Miserably 30

Angela Loewi
Chapter #2

#2 - Damn it!

-Intan-

Aku pikir kesialan di hidupku sudah over limit. Ternyata aku salah besar. Apa yang terjadi denganku hari ini lebih parah dari yang sudah-sudah. Aku tidak pernah membayangkan diriku akan berdiri ketakutan di depan UGD rumah sakit sambil mendoakan orang asing supaya tidak meninggal karena ulahku. Terkutuklah aku.

Bodoh! Aku memukul kepalanya dua kali sampai dia berbenturan keras dengan tembok. Saat aku membawanya ke sini, dia belum juga sadarkan diri. Denyut nadinya ada walaupun lemah. Bagaimana kalau benturan tadi membuat otaknya pendarahan, lalu laki-laki itu tidak bisa tertolong? Atau, bagaimana kalau ternyata laki-laki itu punya serangan jantung yang membuatnya terguncang lalu meninggal? Ya, Tuhan, ampunilah hamba! Aku butuh belas kasihan Tuhan sebanyak-banyaknya. Aku sungguh menyesal sudah memukulnya. Kenapa juga sih aku harus memukulnya sekeras itu?
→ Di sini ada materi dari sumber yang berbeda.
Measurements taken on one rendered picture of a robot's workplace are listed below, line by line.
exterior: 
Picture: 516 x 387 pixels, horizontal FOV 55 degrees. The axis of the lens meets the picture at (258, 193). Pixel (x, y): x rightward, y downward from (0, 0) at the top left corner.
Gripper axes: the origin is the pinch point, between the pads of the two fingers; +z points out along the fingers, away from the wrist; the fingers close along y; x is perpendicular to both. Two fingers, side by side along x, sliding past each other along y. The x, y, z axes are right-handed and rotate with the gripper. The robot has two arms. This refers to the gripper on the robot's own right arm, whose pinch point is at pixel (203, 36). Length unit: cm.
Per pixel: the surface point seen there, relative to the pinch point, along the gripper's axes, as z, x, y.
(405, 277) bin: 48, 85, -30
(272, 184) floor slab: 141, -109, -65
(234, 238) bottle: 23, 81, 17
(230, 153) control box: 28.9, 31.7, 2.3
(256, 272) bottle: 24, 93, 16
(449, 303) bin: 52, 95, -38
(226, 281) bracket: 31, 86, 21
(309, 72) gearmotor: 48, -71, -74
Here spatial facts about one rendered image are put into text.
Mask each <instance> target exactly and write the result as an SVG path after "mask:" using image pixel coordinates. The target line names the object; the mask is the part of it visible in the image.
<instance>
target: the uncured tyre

Pertama, aku tidak mau menjadi pembunuh. Aku benci punya hubungan dengan kematian. Jangan. Aku mohon jangan.

Kedua, aku melakukan tindakan kriminal. Pembunuhan, kekerasan, penyerangan, penganiayaan atau tuduhan apa pun bisa saja ditujukan kepadaku. Seratus persen aku bersalah. Aku bisa mendekam di penjara bertahun-tahun atau mungkin seumur hidup. Aku tidak sanggup.
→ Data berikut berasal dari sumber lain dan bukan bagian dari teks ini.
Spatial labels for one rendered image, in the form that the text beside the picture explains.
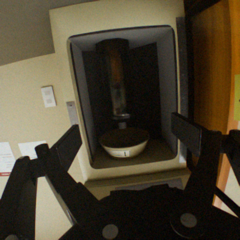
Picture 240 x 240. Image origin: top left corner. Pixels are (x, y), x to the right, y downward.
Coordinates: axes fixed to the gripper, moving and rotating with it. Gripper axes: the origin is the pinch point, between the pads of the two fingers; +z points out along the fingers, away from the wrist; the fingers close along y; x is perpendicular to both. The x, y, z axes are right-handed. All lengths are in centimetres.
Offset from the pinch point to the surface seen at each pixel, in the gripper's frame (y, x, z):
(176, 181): 13.1, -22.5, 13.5
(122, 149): -1.2, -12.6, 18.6
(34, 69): -45, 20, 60
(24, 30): -25.5, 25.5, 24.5
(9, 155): -81, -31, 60
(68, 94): -12.8, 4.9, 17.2
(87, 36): -6.0, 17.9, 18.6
Ketiga, aku akan kehilangan karir yang telah aku bangun dengan susah payah sebagai manajer keuangan di Wanters, satu dari lima perusahaan Fast Moving Consumer Goods (FMCG)[1] terbesar di dunia. Delapan tahun pengabdianku selama ini akan sia-sia. Padahal, selangkah lagi aku akan mendapatkan posisi manajer senior, setelah Bu Sukma pensiun tahun depan.

Aku hanya bisa menggemeretakkan gigi sampai merasakan sakit sendiri, sementara Bu Sukma berjalan bolak-balik layaknya setrika di depanku. Entah sudah berapa lama kami menunggu di sini. Perutku mulas dan kakiku gemetaran sehingga aku harus bersandar pada tembok. Tidak sabar menunggu kabar tentang keadaan laki-laki itu.

“Aduh kalau dia sampai kenapa-kenapa gimana ini, Tan?” gerutu Bu Sukma cemas.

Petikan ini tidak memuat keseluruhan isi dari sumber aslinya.